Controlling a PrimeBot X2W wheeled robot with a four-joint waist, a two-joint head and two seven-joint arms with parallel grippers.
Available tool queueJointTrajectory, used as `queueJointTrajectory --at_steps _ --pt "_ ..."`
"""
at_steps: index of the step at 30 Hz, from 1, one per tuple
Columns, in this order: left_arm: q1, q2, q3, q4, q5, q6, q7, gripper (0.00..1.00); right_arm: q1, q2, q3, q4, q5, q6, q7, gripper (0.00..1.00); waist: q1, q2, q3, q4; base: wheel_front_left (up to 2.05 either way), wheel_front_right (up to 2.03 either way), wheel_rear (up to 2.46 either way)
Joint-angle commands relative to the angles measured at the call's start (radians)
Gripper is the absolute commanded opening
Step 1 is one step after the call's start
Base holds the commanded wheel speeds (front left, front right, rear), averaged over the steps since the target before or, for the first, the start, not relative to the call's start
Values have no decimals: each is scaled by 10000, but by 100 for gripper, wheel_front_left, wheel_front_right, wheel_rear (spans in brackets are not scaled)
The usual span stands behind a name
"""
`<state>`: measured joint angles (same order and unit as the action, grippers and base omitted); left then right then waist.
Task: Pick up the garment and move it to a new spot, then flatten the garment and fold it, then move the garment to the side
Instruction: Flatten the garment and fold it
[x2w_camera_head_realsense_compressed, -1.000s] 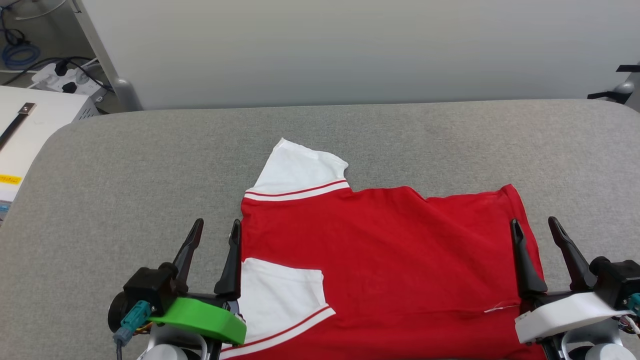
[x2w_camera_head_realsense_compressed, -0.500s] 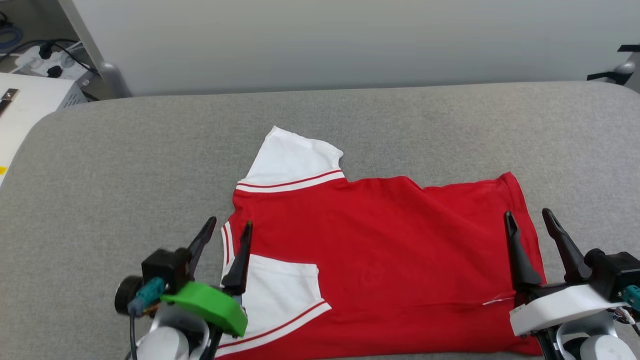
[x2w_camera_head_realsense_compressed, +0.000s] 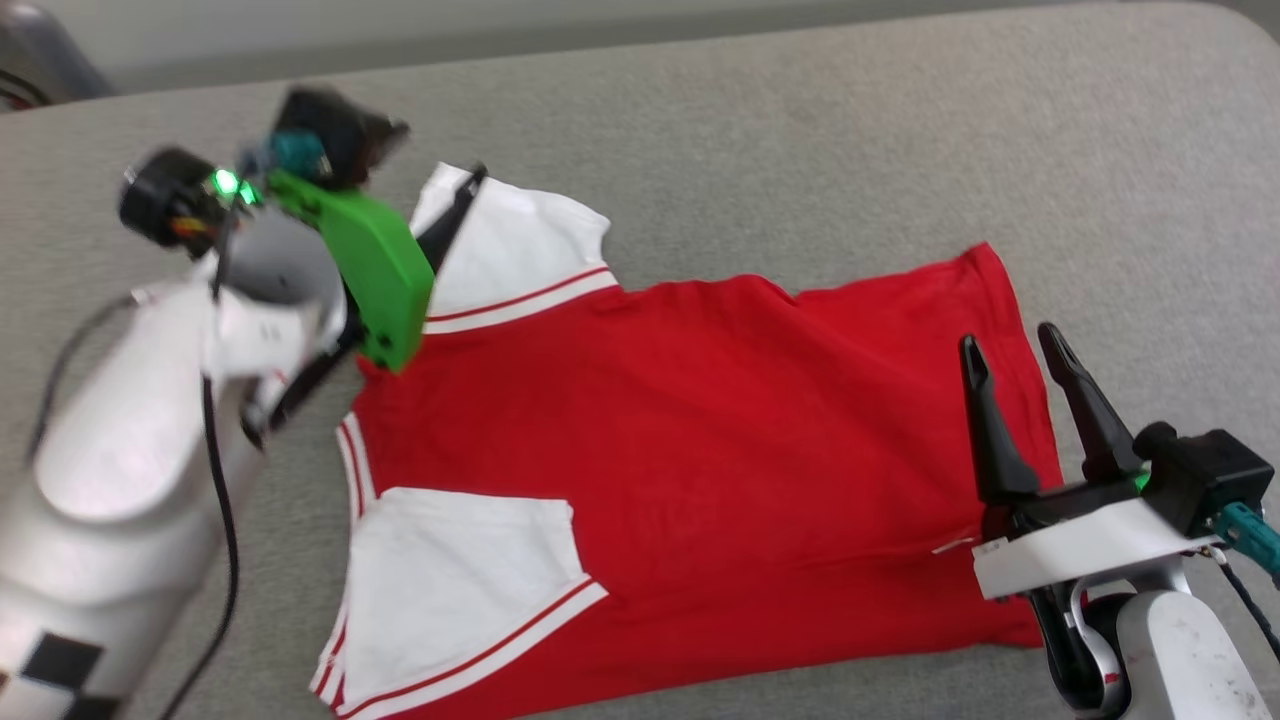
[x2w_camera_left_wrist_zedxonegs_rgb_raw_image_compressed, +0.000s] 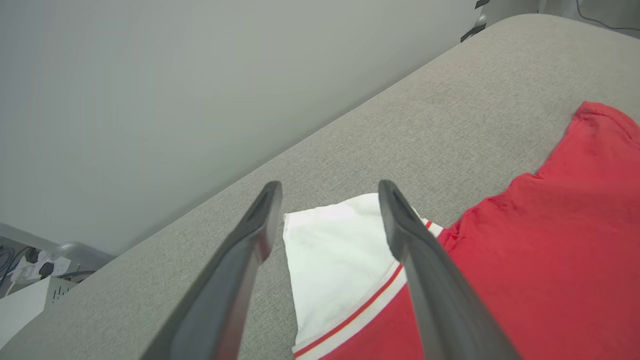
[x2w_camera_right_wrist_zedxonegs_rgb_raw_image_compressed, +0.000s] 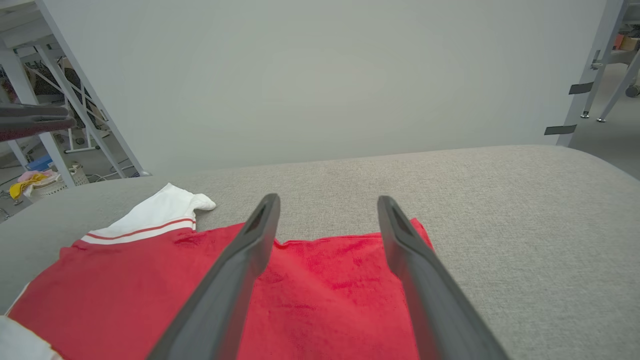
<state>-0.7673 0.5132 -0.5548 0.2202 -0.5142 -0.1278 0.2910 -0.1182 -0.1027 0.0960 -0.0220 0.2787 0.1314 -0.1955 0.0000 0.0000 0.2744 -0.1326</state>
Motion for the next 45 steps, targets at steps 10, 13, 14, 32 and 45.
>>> queueJointTrajectory --at_steps 10,13,14,32,45 --pt "-3232 935 -1186 2462 -1871 -28 3426 100 -938 100 469 -172 275 -7 -345 100 0 0 2027 -1793 0 0 0" --pt "-3686 951 -1229 3379 -2049 -28 3895 100 -1070 115 574 -179 342 -7 -396 100 0 0 2254 -1920 0 0 0" --pt "-3792 946 -1256 3605 -2075 -28 3997 100 -1101 111 595 -164 358 -7 -407 100 0 0 2314 -1950 0 0 0" --pt "-3681 688 -1708 5517 -3198 -28 4603 0 -1184 -75 475 5 337 -7 -429 100 0 0 2426 -1809 0 0 0" --pt "-3345 792 -1697 4152 -3068 143 2381 0 -1781 -1780 201 -151 462 -7 3347 100 0 0 1335 -481 0 0 0"
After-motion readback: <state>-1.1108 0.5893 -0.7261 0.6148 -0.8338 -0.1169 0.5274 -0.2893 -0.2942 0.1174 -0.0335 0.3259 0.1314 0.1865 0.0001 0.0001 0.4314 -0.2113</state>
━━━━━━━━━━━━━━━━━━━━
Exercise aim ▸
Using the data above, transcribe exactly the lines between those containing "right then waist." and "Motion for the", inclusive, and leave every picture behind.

Answer space ▸
`<state>`: measured joint angles (same order and unit as the action, grippers and base omitted); left then right then waist.
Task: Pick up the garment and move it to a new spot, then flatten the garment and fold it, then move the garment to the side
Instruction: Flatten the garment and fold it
[x2w_camera_head_realsense_compressed, -1.000s] 
[x2w_camera_head_realsense_compressed, -0.500s] 
[x2w_camera_head_realsense_compressed, +0.000s] 
[x2w_camera_left_wrist_zedxonegs_rgb_raw_image_compressed, +0.000s] 
[x2w_camera_right_wrist_zedxonegs_rgb_raw_image_compressed, +0.000s] 
<state>-0.7673 0.5132 -0.5548 0.2202 -0.5142 -0.1278 0.2910 -0.1182 -0.1027 0.0960 -0.0220 0.2787 0.1314 -0.1955 0.0000 0.0000 0.2744 -0.1326</state>
Motion for the next 45 steps, targets at steps 10, 13, 14, 32 and 45.

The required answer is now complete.